Problem to solve ->
The answer must give back every line of the data exactly, with no pictures.

(Stored data)
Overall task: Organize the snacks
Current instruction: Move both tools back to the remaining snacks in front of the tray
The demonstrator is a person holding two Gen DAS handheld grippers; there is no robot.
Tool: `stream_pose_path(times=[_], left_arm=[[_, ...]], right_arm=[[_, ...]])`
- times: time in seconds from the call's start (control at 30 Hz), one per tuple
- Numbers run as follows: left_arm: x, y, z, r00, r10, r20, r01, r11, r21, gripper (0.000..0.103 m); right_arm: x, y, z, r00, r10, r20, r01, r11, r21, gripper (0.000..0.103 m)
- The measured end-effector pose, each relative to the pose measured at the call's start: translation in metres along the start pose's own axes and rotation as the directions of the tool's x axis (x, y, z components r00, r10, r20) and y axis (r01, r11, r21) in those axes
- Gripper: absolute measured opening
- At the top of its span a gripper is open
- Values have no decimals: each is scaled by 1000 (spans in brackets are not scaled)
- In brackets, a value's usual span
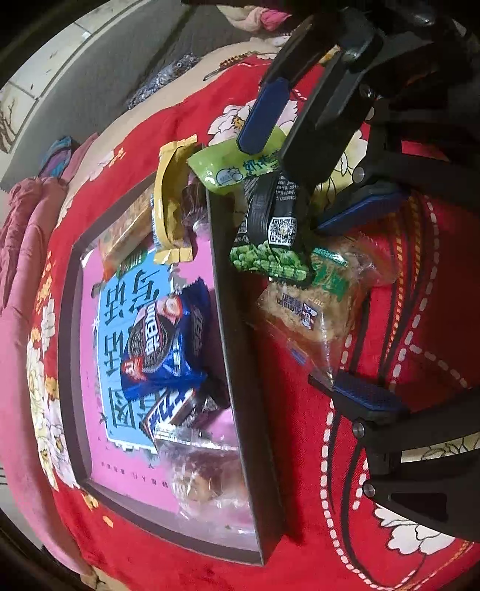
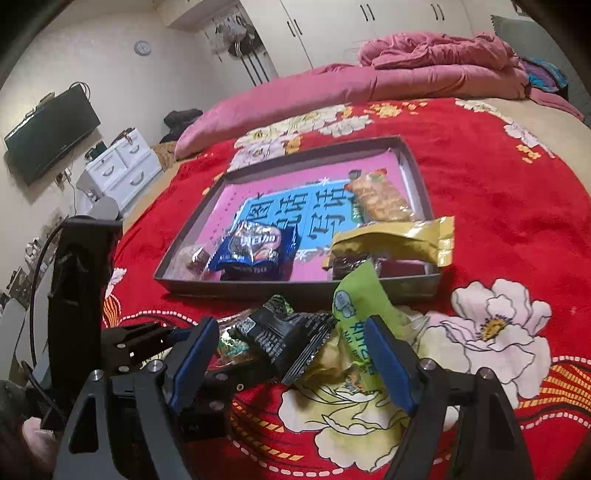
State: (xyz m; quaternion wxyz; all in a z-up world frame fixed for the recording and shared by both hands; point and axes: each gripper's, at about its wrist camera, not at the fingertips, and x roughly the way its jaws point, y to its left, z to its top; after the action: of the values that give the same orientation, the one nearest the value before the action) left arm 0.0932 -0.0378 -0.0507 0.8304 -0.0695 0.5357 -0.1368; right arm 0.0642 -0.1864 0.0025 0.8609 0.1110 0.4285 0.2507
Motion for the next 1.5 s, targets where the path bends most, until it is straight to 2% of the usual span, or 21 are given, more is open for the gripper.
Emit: stream_pose_path(times=[0.13, 0.33, 0.77, 0.93, 1.07, 1.27, 1.5], left_arm=[[-4, 6, -2, 1000, 6, -2, -6, 1000, -14, 71], [-10, 24, -3, 1000, -10, -12, 10, 998, -64, 71], [-24, 66, -10, 999, -45, -27, 41, 988, -150, 72], [-31, 75, -10, 999, -48, -2, 47, 985, -168, 72], [-37, 78, -11, 999, -41, 18, 43, 987, -156, 71], [-39, 81, -11, 997, -72, 24, 75, 984, -162, 70], [-33, 68, -13, 996, -86, -8, 85, 989, -125, 70]], right_arm=[[8, -1, 1, 1000, 19, -18, -19, 1000, -1, 80], [14, 2, 2, 999, 43, -27, -43, 999, -18, 80], [31, 33, 3, 998, -54, -34, 47, 979, -198, 82], [37, 46, -2, 991, -128, -32, 113, 952, -286, 82], [42, 61, -9, 981, -195, -19, 173, 907, -384, 82], [52, 81, -19, 971, -238, -12, 199, 838, -508, 82], [65, 86, -23, 971, -238, -28, 184, 817, -547, 82]])
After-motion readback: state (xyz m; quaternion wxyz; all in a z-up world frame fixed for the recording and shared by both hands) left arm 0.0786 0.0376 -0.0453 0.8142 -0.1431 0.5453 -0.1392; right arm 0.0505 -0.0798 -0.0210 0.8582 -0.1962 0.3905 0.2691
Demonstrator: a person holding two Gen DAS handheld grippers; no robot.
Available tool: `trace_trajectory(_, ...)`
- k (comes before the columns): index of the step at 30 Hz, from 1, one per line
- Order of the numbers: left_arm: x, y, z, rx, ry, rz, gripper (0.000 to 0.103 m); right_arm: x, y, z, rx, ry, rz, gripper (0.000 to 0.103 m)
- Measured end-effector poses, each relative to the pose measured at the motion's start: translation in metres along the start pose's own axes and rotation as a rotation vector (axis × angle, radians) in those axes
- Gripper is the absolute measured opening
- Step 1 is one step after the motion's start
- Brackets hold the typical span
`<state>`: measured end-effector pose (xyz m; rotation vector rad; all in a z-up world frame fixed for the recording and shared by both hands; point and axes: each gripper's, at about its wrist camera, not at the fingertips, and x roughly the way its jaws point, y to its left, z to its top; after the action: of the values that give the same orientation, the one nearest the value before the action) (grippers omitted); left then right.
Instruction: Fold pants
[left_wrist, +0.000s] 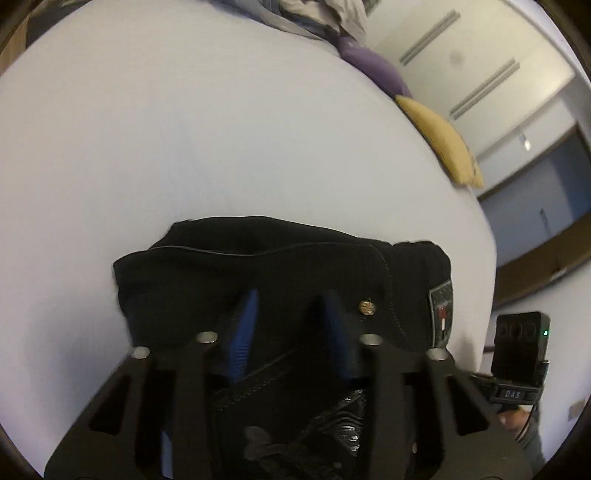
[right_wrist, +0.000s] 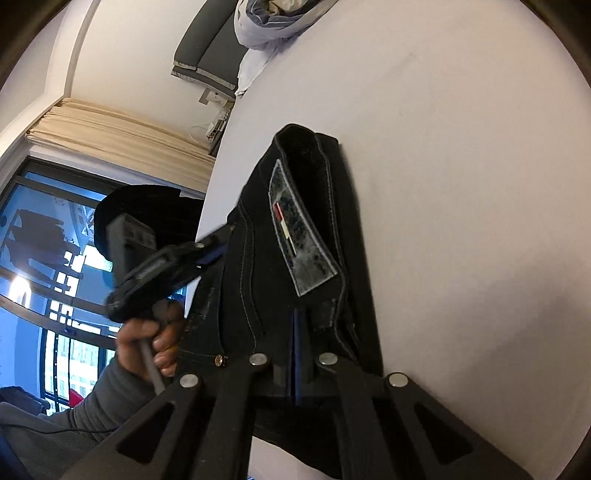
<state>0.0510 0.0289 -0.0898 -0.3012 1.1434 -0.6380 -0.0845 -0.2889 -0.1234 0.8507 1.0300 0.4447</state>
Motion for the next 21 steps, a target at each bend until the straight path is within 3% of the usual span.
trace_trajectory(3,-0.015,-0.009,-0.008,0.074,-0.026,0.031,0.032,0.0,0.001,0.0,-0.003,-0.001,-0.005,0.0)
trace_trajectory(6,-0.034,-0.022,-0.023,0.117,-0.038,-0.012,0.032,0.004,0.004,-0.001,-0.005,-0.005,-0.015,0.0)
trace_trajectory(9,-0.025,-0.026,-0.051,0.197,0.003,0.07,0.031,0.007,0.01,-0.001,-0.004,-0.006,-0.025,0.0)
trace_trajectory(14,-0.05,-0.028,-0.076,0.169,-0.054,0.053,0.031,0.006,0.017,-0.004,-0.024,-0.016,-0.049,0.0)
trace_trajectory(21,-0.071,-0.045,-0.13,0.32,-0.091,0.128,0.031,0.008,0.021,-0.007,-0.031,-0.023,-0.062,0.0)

Solution to this exercise ->
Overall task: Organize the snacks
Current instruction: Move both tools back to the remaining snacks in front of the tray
The demonstrator is a person holding two Gen DAS handheld grippers; there is no robot.
Tool: `stream_pose_path(times=[_], left_arm=[[_, ...]], right_arm=[[_, ...]])`
- times: time in seconds from the call's start (control at 30 Hz), one per tuple
- Numbers run as follows: left_arm: x, y, z, r00, r10, r20, r01, r11, r21, gripper (0.000..0.103 m); right_arm: x, y, z, r00, r10, r20, r01, r11, r21, gripper (0.000..0.103 m)
- The measured end-effector pose, each relative to the pose measured at the call's start: translation in metres along the start pose's own axes and rotation as the directions of the tool's x axis (x, y, z components r00, r10, r20) and y axis (r01, r11, r21) in those axes
- Gripper: absolute measured opening
- At the top of its span a gripper is open
- Values have no decimals: each is scaled by 1000 (spans in brackets are not scaled)
- In brackets, a value's usual span
State: (xyz m; quaternion wxyz; all in a z-up world frame fixed for the recording and shared by both hands; point and axes: each gripper's, at about its wrist camera, not at the fingertips, and x roughly the way its jaws point, y to its left, z to its top; after the action: of the values that give the same orientation, the one nearest the value before the action) left arm 0.0932 -0.0378 -0.0507 0.8304 -0.0695 0.5357 -0.1368; right arm 0.0642 -0.1864 0.0025 0.8609 0.1110 0.4285 0.2507
Motion for the next 1.5 s, targets where the path bends most, until it is straight to 2% of the usual span, or 21 are given, more is open for the gripper.
Emit: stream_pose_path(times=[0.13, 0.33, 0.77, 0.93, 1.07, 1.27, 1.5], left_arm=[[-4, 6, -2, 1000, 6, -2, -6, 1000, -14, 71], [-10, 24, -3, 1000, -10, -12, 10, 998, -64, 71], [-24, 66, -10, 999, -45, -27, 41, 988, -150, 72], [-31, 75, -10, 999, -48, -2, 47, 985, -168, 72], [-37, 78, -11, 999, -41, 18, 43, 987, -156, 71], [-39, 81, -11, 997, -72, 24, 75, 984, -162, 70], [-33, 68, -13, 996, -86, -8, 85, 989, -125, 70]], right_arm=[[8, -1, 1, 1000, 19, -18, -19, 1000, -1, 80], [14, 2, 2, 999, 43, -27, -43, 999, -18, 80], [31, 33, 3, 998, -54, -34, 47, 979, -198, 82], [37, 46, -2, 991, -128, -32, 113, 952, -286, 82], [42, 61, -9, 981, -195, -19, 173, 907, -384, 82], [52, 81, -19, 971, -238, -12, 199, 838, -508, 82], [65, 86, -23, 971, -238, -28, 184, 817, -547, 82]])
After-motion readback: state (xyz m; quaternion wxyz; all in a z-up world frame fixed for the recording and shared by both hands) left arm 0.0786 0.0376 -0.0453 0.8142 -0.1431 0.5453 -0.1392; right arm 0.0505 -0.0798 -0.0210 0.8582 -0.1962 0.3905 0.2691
Demonstrator: a person holding two Gen DAS handheld grippers; no robot.
Available tool: `trace_trajectory(_, ...)`
- k (comes before the columns): index of the step at 30 Hz, from 1, one per line
- Order of the numbers: left_arm: x, y, z, rx, ry, rz, gripper (0.000 to 0.103 m); right_arm: x, y, z, rx, ry, rz, gripper (0.000 to 0.103 m)
- Measured end-effector poses, each relative to the pose measured at the motion's start: translation in metres along the start pose's own axes and rotation as a rotation vector (axis × angle, radians) in those axes
- Gripper is the absolute measured opening
- Step 1 is one step after the motion's start
- Brackets hold the typical span
`<state>`: measured end-effector pose (xyz m; rotation vector rad; all in a z-up world frame fixed for the recording and shared by both hands; point and axes: each gripper's, at about its wrist camera, not at the fingertips, and x roughly the way its jaws point, y to its left, z to its top; after the action: of the values that give the same orientation, the one nearest the value before the action) (grippers omitted); left then right.
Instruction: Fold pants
[left_wrist, +0.000s] 
[right_wrist, +0.000s] 
<state>0.0510 0.0289 -0.0898 -0.3012 1.1434 -0.6380 -0.0845 -0.2889 -0.1234 0.8507 1.0300 0.4447</state>
Motion for the next 21 steps, a target at each bend until the straight path is within 3% of the usual span.
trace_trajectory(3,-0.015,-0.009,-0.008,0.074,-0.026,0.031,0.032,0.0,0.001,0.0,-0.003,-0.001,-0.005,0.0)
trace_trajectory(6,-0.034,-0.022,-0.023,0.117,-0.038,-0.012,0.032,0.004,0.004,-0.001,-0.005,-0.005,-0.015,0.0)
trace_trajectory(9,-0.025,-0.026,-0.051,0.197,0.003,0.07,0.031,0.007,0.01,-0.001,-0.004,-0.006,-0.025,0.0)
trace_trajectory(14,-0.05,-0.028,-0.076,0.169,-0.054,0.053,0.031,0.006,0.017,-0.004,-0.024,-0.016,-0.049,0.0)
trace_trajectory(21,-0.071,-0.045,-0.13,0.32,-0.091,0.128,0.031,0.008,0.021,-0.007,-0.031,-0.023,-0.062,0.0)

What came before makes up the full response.